- _What the exercise asks_:
Wherever a line in the data holds the word "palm", pull that line out.

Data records
╭──

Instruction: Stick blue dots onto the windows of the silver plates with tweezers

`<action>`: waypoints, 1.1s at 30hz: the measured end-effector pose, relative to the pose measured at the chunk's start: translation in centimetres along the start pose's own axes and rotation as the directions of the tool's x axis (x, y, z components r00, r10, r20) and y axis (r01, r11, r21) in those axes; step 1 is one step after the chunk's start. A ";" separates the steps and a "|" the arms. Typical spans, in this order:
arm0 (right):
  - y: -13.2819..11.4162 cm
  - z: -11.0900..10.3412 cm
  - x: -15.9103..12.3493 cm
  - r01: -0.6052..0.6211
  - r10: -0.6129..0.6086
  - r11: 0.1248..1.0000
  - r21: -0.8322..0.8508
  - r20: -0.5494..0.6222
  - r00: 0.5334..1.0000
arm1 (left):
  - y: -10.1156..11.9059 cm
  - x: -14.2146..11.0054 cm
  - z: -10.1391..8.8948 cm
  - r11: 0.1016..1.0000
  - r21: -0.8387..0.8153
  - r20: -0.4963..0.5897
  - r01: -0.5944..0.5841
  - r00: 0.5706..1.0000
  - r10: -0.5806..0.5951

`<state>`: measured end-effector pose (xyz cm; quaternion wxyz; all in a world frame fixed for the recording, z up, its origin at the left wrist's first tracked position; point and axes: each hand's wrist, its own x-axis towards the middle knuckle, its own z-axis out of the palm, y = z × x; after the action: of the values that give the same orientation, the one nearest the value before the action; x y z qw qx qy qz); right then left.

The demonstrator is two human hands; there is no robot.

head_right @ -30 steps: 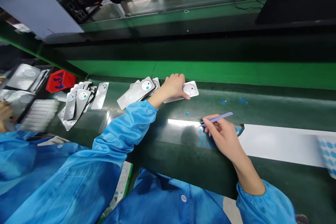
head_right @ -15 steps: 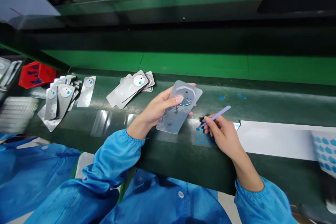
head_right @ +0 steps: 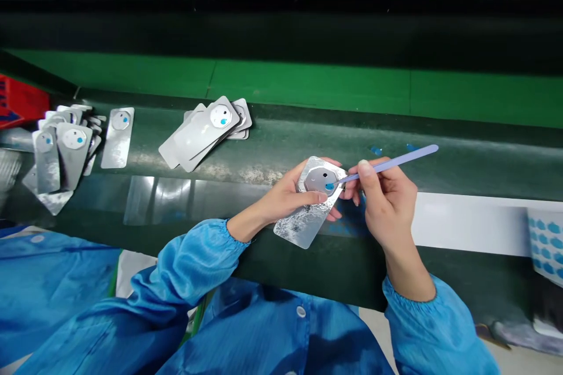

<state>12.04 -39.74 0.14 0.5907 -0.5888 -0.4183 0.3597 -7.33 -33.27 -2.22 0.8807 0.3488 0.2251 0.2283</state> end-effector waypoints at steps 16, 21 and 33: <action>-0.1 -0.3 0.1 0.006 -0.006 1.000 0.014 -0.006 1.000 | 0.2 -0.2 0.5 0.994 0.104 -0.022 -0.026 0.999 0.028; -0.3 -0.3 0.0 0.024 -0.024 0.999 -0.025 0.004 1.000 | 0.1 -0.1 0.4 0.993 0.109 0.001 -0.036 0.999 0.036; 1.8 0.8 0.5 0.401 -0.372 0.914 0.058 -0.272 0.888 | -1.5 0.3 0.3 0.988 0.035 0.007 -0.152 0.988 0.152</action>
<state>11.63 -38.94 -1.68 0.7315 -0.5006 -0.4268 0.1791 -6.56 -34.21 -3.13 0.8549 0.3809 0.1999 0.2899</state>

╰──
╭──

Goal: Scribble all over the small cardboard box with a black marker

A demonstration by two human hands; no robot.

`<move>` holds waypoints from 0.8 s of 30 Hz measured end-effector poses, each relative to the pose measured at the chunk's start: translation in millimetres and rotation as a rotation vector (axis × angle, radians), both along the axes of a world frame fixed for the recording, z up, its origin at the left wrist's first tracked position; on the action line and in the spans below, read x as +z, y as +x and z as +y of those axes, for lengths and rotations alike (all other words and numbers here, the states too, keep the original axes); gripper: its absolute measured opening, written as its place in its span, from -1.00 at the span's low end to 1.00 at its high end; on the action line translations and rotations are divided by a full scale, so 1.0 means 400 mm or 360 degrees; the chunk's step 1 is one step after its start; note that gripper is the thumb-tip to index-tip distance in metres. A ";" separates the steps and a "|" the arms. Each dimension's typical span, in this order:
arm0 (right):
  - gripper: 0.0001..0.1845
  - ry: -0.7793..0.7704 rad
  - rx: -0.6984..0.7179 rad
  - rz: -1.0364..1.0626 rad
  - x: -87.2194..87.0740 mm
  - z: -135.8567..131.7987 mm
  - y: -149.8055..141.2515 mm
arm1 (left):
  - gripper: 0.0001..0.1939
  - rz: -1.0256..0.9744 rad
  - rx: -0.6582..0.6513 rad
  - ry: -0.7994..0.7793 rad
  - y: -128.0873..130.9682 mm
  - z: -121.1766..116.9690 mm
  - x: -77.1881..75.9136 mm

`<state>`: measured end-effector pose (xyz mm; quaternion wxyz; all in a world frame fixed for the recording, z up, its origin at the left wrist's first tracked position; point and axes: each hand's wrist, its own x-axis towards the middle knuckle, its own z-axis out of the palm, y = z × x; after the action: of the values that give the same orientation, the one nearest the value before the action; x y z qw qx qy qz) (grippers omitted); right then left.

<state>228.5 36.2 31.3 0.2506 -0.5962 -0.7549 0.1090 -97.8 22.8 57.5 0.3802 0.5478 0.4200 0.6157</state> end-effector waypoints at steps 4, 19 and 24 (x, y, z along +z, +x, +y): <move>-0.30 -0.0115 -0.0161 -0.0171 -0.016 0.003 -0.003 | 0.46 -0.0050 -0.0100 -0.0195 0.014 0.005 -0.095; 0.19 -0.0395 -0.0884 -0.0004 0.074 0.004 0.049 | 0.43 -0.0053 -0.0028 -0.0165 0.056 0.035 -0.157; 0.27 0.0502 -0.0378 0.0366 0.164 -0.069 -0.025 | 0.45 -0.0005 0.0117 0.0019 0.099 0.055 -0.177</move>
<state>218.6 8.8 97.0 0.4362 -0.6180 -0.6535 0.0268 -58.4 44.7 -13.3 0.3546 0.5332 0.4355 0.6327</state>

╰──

- _Answer section_:
`<state>`: measured end-effector pose (xyz cm; quaternion wxyz; all in a world frame fixed for the recording, z up, its origin at the left wrist's first tracked position; point and axes: each hand's wrist, its own x-axis towards the middle knuckle, its own z-axis out of the palm, y = z × x; after the action: of the values that give the same orientation, the one nearest the value before the action; x y z qw qx qy qz); right then left.
`<state>`: measured end-effector pose (xyz mm; quaternion wxyz; all in a world frame fixed for the recording, z up, its origin at the left wrist's first tracked position; point and axes: each hand's wrist, its own x-axis towards the middle knuckle, its own z-axis out of the palm, y = z × x; after the action: of the values that give the same orientation, the one nearest the value before the action; x y z qw qx qy qz) (grippers omitted); right then left.

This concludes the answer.